Mariam consented. In a recent interview, Mariam, a waifish teenager with a meek
voice, said she had feared that “no one would marry me again.”
But soon
after her return, the beatings resumed, she said. She fled again.
Mariam’s
case was moved to criminal court because she said her husband had threatened to
kill her, said Mariam Ahadi, the legal supervisor for Women for Afghan Women
and a former federal prosecutor in Afghanistan.
At the
shelters, others told still more harrowing tales. For the same reason as
Mariam, none wanted their full names used.
Nadia, 17,
who has been living in Ms. Akrami’s long-term shelter since 2007, recounted
that to avenge a dispute he had with her father, her husband cut off her nose
and an ear while she was sleeping. She has undergone six operations and needs
more, Ms. Akrami said.
“I don’t
know anything about happiness,” Nadia said.
At 8,
another girl, Gulsum, was kidnapped by her father, who was estranged from her
mother. She says she was forced to marry the son of her father’s lover.
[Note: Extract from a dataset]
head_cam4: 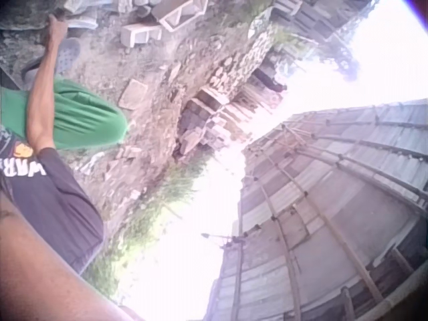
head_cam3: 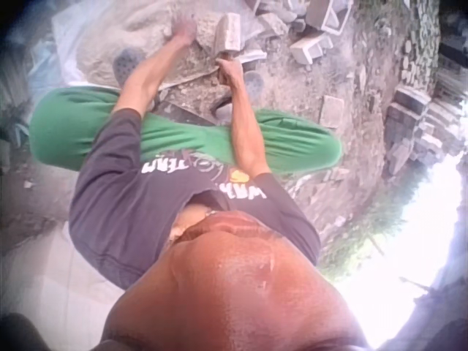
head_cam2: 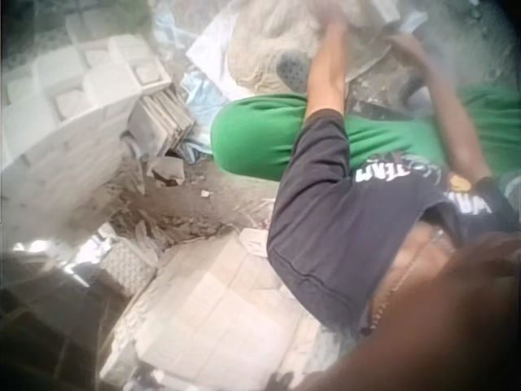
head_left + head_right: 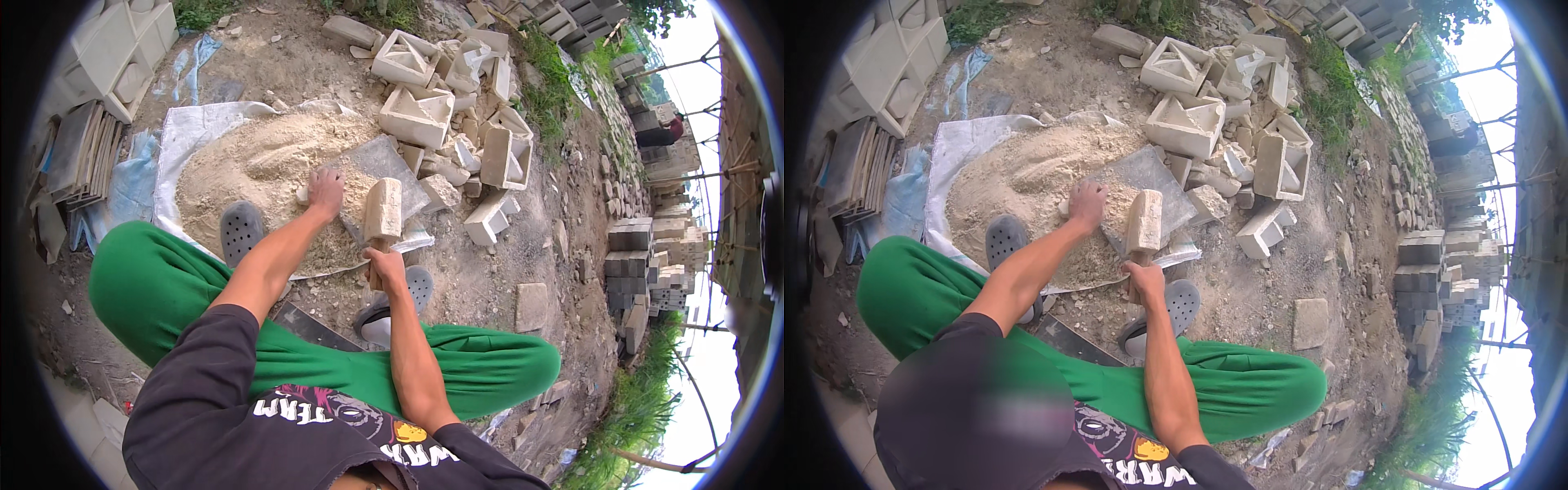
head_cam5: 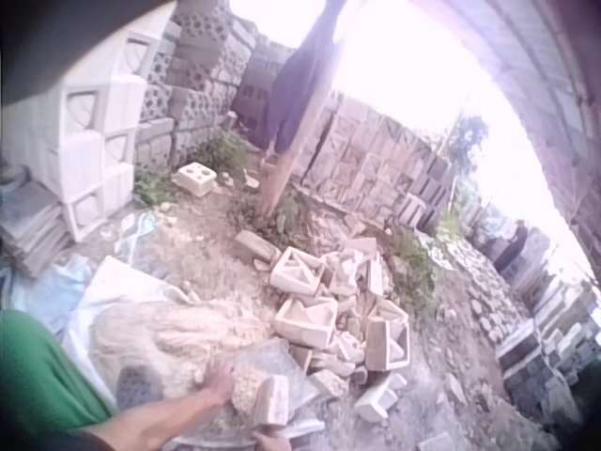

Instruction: The person sits on the ground and repeatedly strikes a small stone with a hammer to crush it into smaller pieces. The person holds the stone with one hand and swings the hammer with the other, working over a pile of sand and debris.

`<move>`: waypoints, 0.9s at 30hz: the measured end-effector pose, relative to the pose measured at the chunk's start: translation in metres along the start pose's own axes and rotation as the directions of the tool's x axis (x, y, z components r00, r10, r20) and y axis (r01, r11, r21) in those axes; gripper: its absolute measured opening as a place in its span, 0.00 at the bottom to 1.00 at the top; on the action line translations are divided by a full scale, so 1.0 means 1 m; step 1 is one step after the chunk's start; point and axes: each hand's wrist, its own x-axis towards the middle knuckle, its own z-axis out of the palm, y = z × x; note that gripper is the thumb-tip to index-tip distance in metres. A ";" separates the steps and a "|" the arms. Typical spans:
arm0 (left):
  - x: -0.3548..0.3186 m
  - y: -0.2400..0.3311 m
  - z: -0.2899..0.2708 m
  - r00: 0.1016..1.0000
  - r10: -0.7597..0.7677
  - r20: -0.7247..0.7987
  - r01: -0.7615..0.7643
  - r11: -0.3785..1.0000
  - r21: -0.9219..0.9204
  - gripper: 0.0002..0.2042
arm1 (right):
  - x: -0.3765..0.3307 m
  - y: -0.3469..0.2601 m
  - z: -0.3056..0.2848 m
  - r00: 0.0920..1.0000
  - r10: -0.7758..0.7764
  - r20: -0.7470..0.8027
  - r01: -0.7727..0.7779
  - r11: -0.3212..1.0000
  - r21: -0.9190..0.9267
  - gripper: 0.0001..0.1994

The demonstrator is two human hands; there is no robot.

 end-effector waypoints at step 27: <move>-0.030 -0.022 -0.006 0.978 -0.170 -0.124 0.157 0.982 -0.109 0.25 | -0.006 -0.091 -0.001 0.911 -0.392 -0.132 0.389 0.920 -0.048 0.11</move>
Her
husband and her new mother-in-law beat her and threatened to kill her, she
said.
Now 13,
Gulsum said that before eventually escaping, she tried to commit suicide by
swallowing medicine and rodent poison.
Advocates
say governmental response to the issue has significantly improved since the
overthrow of the Taliban. Judges are ruling more equitably, advocates say, and
the national police have created a special unit to focus on family issues. But
women’s advocates say that even so, protections for women remain mostly
theoretical in much of the country, particularly in rural areas, where
tradition runs deepest and women have limited access to advocacy services and
courts.
Mariam said
she felt fortunate to have found refuge. Asked what she hoped for the future,
she replied, “I want my divorce, and then I want to study.” She was pulled out
of school in the fourth grade. Turning to Ms. Ahadi, she added, “I want to be a
lawyer like her.”
But for all
of Mariam’s suffering, her family apparently has not changed. Her younger
sister was married off a year ago, at age 9, in exchange for a $400 bride price
that helped cover another drug debt, Mariam said, and her youngest sister, who
is 6, appears to be heading toward a similar fate.